## Task item
Pick every line with "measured" from the material below.
#### Provided material ####
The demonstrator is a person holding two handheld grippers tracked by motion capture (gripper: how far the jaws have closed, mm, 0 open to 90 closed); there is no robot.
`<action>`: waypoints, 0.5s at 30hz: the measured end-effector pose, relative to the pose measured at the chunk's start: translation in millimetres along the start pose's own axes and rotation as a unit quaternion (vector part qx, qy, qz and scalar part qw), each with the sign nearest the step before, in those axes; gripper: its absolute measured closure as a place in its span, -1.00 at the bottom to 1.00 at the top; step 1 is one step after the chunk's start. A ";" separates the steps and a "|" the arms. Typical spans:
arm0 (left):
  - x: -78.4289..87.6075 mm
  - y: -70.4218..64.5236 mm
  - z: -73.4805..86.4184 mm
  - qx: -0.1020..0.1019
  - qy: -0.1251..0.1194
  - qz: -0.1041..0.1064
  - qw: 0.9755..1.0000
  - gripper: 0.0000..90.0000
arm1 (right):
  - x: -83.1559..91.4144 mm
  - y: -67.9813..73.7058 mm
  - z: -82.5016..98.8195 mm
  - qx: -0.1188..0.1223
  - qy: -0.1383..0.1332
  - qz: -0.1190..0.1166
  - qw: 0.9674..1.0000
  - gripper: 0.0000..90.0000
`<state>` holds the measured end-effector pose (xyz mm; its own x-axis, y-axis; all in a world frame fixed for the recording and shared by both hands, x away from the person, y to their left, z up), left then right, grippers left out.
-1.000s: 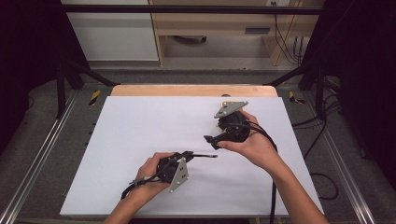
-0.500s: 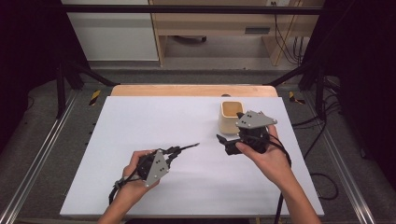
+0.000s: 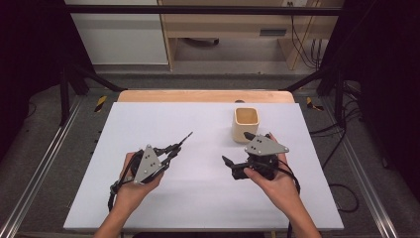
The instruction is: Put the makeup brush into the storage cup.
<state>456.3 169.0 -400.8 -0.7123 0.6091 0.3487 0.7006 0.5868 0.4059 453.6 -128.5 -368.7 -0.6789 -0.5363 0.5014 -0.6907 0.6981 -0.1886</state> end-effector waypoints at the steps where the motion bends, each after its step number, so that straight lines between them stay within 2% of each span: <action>1: -0.7 0.1 -1.1 0.005 -0.004 0.002 1.000 0.86 | -0.7 0.8 -0.1 -0.002 -0.002 0.000 1.000 -0.88; 5: -2.9 -1.0 -6.5 0.015 -0.010 -0.001 1.000 0.86 | -3.9 3.5 -1.0 -0.019 -0.016 -0.003 1.000 -0.90; 13: -7.4 -0.5 -12.8 0.054 -0.022 0.008 0.998 0.86 | -10.4 5.1 -2.6 -0.067 -0.048 -0.004 0.997 -0.92; 15: -8.3 0.1 -13.4 0.061 -0.023 0.009 0.998 0.86 | -11.1 4.3 -3.5 -0.071 -0.053 -0.003 0.996 -0.92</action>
<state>461.8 156.9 -392.4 -0.6989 0.6419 0.3155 0.7151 0.6342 0.2938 459.1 -117.9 -372.2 -0.7024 -0.5830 0.4083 -0.6583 0.7503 -0.0613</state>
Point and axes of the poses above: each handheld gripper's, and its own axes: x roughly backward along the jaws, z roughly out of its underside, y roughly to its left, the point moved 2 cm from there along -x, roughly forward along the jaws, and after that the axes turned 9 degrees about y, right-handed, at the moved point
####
## Solved problem
`<action>`: waypoints, 0.5s at 30hz: the measured end-effector pose, relative to the pose measured at the chunk's start: translation in millimetres along the start pose's own axes and rotation as a unit quaternion (vector part qx, qy, qz and scalar part qw), each with the sign nearest the step before, in those axes; gripper: its absolute measured closure as a place in its span, -1.00 at the bottom to 1.00 at the top; step 1 is one step after the chunk's start. A ";" separates the steps and a "|" the arms. Typical spans:
`<state>` holds the measured end-effector pose (xyz mm; its own x-axis, y-axis; all in a world frame fixed for the recording and shared by both hands, x away from the person, y to their left, z up), left then right, grippers left out.

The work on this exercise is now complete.